Implementation:Unslothai Unsloth FastVisionModel Get Peft Model
| Knowledge Sources | |
|---|---|
| Domains | Vision, NLP, Parameter_Efficient_Finetuning |
| Last Updated | 2026-02-07 00:00 GMT |
Overview
Concrete tool for injecting LoRA adapters into vision-language models with selective vision/language layer targeting provided by the Unsloth library.
Description
FastVisionModel.get_peft_model (implemented in FastBaseModel.get_peft_model) extends standard LoRA injection with VLM-specific parameters for controlling which model components receive adapters. It uses get_peft_regex() to automatically detect vision vs. language layers and generates the correct PEFT target module pattern based on finetune_vision_layers, finetune_language_layers, finetune_attention_modules, and finetune_mlp_modules flags.
Usage
Call after FastVisionModel.from_pretrained and before configuring the trainer. For most VLM fine-tuning, enable both vision and language layers. For text-only adaptation of a VLM (e.g., changing output format), disable vision layers.
Code Reference
Source Location
- Repository: unsloth
- File: unsloth/models/vision.py
- Lines: L941-1130
Signature
class FastBaseModel:
@staticmethod
def get_peft_model(
model,
r = 16,
target_modules = None,
lora_alpha = 16,
lora_dropout = 0.0,
bias = "none",
finetune_vision_layers = True,
finetune_language_layers = True,
finetune_attention_modules = True,
finetune_mlp_modules = True,
layers_to_transform = None,
layers_pattern = None,
use_gradient_checkpointing = "unsloth",
random_state = 3407,
max_seq_length = 2048,
use_rslora = False,
modules_to_save = None,
init_lora_weights = True,
loftq_config = {},
task_type = TaskType.CAUSAL_LM,
temporary_location = "_unsloth_temporary_saved_buffers",
qat_scheme = None,
target_parameters = None,
ensure_weight_tying = False,
**kwargs,
) -> PeftModel:
"""
Args:
model: VLM from FastVisionModel.from_pretrained.

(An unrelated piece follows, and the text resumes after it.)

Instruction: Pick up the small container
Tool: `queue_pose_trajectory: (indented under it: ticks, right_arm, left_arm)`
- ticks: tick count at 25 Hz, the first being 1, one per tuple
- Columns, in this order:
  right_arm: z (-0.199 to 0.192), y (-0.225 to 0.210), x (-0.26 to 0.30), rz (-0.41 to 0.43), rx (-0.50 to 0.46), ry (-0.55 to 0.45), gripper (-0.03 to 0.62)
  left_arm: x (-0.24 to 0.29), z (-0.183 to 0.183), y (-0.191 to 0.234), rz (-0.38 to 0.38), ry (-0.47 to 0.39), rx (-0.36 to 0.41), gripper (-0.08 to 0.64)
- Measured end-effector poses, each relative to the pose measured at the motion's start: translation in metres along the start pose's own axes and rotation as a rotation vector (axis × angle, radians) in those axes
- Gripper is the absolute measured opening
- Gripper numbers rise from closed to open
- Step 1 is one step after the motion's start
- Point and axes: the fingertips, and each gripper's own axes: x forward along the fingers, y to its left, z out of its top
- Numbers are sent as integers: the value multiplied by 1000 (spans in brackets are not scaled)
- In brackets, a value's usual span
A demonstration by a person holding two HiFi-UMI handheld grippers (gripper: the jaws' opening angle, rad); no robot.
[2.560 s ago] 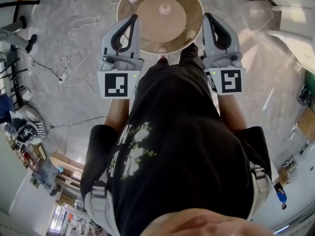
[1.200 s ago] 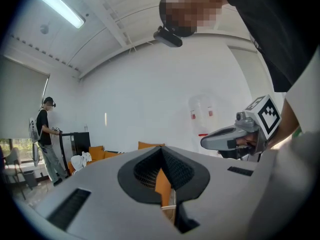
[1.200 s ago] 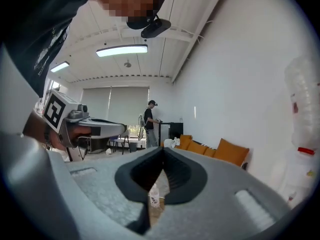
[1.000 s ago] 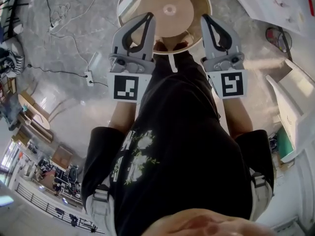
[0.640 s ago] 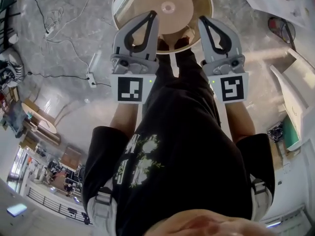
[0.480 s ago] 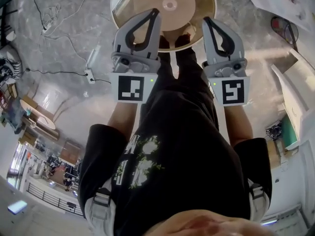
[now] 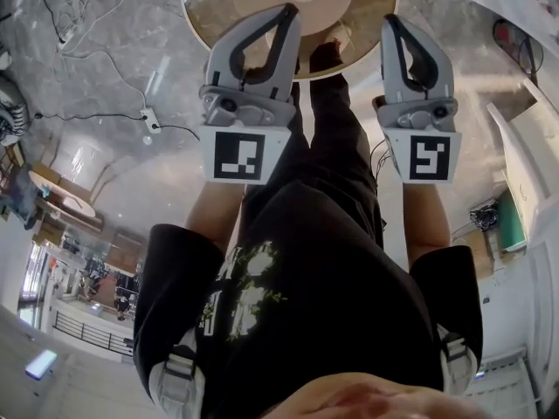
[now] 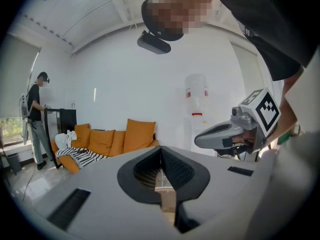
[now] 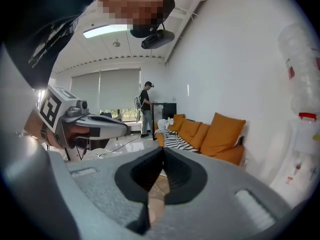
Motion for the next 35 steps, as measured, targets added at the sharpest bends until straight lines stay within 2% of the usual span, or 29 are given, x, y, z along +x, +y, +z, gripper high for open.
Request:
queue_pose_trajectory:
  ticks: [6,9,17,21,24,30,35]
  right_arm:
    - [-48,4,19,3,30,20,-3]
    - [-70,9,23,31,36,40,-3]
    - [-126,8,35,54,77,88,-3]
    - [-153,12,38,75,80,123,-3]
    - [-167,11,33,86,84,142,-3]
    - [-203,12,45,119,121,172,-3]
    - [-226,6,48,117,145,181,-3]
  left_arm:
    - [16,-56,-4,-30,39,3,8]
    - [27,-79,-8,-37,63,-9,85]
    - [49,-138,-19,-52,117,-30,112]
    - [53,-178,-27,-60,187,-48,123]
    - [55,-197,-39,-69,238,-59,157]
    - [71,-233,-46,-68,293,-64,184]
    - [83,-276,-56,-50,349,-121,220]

finetune_vision_layers: Apply LoRA to vision encoder. Default True.
finetune_language_layers: Apply LoRA to language decoder. Default True.
finetune_attention_modules: Target attention projections. Default True.
finetune_mlp_modules: Target MLP layers. Default True.
target_modules: Auto-detected via get_peft_regex() if None.
"""
Import
from unsloth import FastVisionModel
# Called as: FastVisionModel.get_peft_model(model, ...)
I/O Contract
Inputs
| Name | Type | Required | Description |
|---|---|---|---|
| model | PreTrainedModel | Yes | VLM from FastVisionModel.from_pretrained |
| r | int | No | LoRA rank (default: 16) |
| finetune_vision_layers | bool | No | Apply LoRA to vision encoder (default: True) |
| finetune_language_layers | bool | No | Apply LoRA to language decoder (default: True) |
| finetune_attention_modules | bool | No | Target attention projections (default: True) |
| finetune_mlp_modules | bool | No | Target MLP layers (default: True) |
| lora_alpha | int | No | LoRA scaling factor (default: 16) |
| use_gradient_checkpointing | str | No | "unsloth" for optimized checkpointing |
Outputs
| Name | Type | Description |
|---|---|---|
| model | PeftModel | VLM with LoRA adapters on selected vision/language layers, gradient checkpointing configured |
Usage Examples
Full VLM LoRA (Vision + Language)
from unsloth import FastVisionModel
model, processor = FastVisionModel.from_pretrained(
model_name="unsloth/Qwen2-VL-7B-Instruct-bnb-4bit",
load_in_4bit=True,
)
model = FastVisionModel.get_peft_model(
model,
r=16,
finetune_vision_layers=True,
finetune_language_layers=True,
finetune_attention_modules=True,
finetune_mlp_modules=True,
use_gradient_checkpointing="unsloth",
)
Language-Only LoRA (Freeze Vision Encoder)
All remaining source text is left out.